Child’s declarations to his mother and the detective, however, tended to reinforce his allegations of actual contact. It is impossible to determine what effect those statements had on the jury’s credibility determinations. We therefore cannot say that there was little likelihood that the error affected the verdict, “especially where credibility of the complaining witness! ] was such a crucial issue.” State v. Higgins, 136 Or App 590, 596, 902 P2d 612 (1995). The error was not harmless. Accordingly, we vacate defendant’s conviction for sexual abuse in the first degree and remand to the trial court for factual findings on the issue of corroboration.
Defendant also challenges the reliability of the statements child made to his mother and the detective.10 The trial court made extensive factual findings in concluding that child’s statements to the detective were reliable. However, we cannot review the court’s reliability determination relating to the statements child made to mother, because the court made no factual findings on that issue. The court merely concluded that “the first disclosure is very important.” On appeal, the state cites evidence supporting the reliability of those statements. However, as with the corroboration issue, we do not know how the trial court viewed that evidence as it relates to mother’s testimony.
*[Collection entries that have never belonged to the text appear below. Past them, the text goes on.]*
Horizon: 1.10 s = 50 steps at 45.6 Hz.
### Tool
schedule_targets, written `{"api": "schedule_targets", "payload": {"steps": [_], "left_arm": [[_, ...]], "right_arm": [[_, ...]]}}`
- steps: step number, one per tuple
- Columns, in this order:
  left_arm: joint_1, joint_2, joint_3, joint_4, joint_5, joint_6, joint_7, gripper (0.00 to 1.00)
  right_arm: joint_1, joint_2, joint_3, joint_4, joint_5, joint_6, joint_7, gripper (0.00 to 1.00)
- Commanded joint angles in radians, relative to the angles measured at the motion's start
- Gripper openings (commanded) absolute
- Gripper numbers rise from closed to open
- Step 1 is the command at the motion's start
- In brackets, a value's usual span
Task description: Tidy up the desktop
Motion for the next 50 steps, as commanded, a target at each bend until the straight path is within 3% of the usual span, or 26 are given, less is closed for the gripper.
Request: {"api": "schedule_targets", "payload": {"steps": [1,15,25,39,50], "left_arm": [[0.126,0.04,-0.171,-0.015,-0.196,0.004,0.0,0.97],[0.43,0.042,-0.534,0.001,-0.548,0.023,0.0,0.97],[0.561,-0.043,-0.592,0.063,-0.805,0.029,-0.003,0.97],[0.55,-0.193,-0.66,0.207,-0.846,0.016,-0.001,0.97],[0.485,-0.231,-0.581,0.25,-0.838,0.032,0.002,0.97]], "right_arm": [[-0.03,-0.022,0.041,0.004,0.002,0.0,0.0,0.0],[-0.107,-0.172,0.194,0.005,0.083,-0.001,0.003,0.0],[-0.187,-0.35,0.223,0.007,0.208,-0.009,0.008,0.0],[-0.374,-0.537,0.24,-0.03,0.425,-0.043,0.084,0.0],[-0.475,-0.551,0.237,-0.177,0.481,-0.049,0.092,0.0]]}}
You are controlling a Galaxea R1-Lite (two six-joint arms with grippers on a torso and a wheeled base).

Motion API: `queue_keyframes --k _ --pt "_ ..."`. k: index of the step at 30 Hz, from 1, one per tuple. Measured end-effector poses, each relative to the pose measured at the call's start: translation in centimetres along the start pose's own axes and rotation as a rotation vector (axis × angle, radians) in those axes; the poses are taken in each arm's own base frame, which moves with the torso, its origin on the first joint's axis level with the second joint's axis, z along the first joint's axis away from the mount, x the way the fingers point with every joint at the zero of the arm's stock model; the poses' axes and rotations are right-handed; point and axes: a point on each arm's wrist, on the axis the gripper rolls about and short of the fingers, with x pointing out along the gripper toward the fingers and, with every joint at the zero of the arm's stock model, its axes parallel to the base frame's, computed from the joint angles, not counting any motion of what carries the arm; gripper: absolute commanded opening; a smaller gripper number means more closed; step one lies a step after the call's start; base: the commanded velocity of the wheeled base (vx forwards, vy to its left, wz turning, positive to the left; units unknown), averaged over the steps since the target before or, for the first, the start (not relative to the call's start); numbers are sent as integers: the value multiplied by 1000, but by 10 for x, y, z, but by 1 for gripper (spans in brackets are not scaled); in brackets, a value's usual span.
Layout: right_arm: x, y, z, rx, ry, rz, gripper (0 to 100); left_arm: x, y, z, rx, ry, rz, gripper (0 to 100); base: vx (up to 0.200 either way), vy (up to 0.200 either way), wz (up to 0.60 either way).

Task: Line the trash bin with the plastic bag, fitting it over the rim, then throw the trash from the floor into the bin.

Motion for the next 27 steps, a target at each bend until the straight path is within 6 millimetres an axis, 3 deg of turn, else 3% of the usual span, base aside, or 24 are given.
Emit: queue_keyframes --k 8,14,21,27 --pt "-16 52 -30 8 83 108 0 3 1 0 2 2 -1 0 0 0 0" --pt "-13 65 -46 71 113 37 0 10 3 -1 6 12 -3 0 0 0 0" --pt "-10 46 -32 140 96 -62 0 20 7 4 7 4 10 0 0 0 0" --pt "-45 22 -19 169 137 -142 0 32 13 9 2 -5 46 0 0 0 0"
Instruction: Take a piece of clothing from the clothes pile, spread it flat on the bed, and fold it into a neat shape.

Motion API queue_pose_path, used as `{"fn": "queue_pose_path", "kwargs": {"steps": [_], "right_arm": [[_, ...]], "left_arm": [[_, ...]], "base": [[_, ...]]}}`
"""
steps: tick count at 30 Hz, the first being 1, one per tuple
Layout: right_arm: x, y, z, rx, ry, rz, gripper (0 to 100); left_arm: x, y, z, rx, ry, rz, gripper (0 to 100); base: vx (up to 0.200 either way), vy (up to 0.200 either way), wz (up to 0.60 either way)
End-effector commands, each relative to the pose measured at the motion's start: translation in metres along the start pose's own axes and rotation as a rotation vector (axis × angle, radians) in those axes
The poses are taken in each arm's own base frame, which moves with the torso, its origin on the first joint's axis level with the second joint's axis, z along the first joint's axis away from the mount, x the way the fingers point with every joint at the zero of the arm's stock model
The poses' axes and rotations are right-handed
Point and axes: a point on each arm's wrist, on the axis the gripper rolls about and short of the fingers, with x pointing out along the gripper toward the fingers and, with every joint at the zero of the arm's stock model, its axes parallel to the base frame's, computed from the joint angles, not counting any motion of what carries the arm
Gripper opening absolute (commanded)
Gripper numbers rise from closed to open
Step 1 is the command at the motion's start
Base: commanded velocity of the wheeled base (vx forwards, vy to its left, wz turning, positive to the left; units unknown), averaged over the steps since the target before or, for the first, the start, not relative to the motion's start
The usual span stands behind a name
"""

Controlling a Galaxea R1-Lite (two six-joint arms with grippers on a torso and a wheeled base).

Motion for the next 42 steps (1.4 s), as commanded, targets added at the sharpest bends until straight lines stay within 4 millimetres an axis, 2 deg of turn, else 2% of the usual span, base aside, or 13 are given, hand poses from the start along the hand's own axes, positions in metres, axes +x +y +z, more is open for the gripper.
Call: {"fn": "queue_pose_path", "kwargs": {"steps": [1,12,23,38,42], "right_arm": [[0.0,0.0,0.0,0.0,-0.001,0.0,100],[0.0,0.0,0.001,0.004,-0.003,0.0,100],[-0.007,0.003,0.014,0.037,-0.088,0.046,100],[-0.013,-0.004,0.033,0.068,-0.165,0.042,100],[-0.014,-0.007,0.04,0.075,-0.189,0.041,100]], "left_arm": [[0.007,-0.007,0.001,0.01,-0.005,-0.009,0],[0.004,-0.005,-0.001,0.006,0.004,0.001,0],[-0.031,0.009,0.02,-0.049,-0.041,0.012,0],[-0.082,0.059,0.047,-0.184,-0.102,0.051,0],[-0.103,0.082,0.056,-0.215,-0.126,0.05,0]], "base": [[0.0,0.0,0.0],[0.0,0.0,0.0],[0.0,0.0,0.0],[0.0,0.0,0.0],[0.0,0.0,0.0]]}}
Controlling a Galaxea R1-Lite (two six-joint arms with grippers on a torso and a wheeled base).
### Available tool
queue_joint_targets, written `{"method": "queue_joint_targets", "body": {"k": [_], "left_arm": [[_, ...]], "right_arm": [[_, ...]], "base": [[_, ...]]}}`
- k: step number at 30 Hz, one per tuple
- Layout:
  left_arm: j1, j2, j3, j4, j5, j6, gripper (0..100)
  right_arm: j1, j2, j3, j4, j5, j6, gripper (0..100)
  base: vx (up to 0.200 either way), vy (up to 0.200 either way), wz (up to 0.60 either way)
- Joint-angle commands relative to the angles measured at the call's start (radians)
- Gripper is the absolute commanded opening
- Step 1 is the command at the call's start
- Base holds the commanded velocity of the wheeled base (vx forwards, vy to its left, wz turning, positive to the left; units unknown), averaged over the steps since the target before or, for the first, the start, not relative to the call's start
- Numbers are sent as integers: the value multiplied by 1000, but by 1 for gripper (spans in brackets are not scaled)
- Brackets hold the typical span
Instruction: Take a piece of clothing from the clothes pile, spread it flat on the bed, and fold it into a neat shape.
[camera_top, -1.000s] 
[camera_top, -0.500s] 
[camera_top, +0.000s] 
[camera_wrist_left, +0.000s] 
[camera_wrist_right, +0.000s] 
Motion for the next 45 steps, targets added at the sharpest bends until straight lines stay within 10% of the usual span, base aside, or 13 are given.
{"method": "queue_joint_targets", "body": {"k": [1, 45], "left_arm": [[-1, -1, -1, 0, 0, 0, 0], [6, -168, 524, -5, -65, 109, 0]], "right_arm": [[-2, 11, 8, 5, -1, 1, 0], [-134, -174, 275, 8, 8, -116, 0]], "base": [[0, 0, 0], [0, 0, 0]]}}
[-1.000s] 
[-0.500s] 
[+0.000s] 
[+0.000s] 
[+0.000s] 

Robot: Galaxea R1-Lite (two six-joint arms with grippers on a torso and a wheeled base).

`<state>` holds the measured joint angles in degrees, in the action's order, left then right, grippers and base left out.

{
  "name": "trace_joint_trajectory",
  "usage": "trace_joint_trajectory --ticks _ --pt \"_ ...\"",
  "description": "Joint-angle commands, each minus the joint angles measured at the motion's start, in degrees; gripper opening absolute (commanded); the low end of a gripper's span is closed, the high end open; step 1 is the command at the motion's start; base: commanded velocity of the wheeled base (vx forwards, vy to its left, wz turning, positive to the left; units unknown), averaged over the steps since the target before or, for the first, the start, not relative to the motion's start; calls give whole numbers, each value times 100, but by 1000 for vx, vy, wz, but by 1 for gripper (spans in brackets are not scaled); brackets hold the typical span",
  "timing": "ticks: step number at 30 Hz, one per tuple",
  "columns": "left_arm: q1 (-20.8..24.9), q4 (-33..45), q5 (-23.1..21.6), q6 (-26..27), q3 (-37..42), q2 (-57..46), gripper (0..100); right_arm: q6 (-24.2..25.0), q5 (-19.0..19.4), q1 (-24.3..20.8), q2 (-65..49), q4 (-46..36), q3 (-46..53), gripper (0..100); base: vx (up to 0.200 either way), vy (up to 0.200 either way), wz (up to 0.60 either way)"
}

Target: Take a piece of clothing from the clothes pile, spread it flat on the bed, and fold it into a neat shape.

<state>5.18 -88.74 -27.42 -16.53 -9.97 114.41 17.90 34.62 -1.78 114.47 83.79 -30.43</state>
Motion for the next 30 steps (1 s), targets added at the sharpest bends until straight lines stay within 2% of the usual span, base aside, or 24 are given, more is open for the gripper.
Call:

On remand, we instruct the court to make factual findings pertaining to the reliability of statements child made to mother.
Conviction vacated; remanded with instructions to make findings on issues of corroboration and reliability. If the court finds sufficient corroboration and sufficient reliability, it shall reinstate the conviction; if the court does not find sufficient corroboration or sufficient reliability, it shall order a new trial.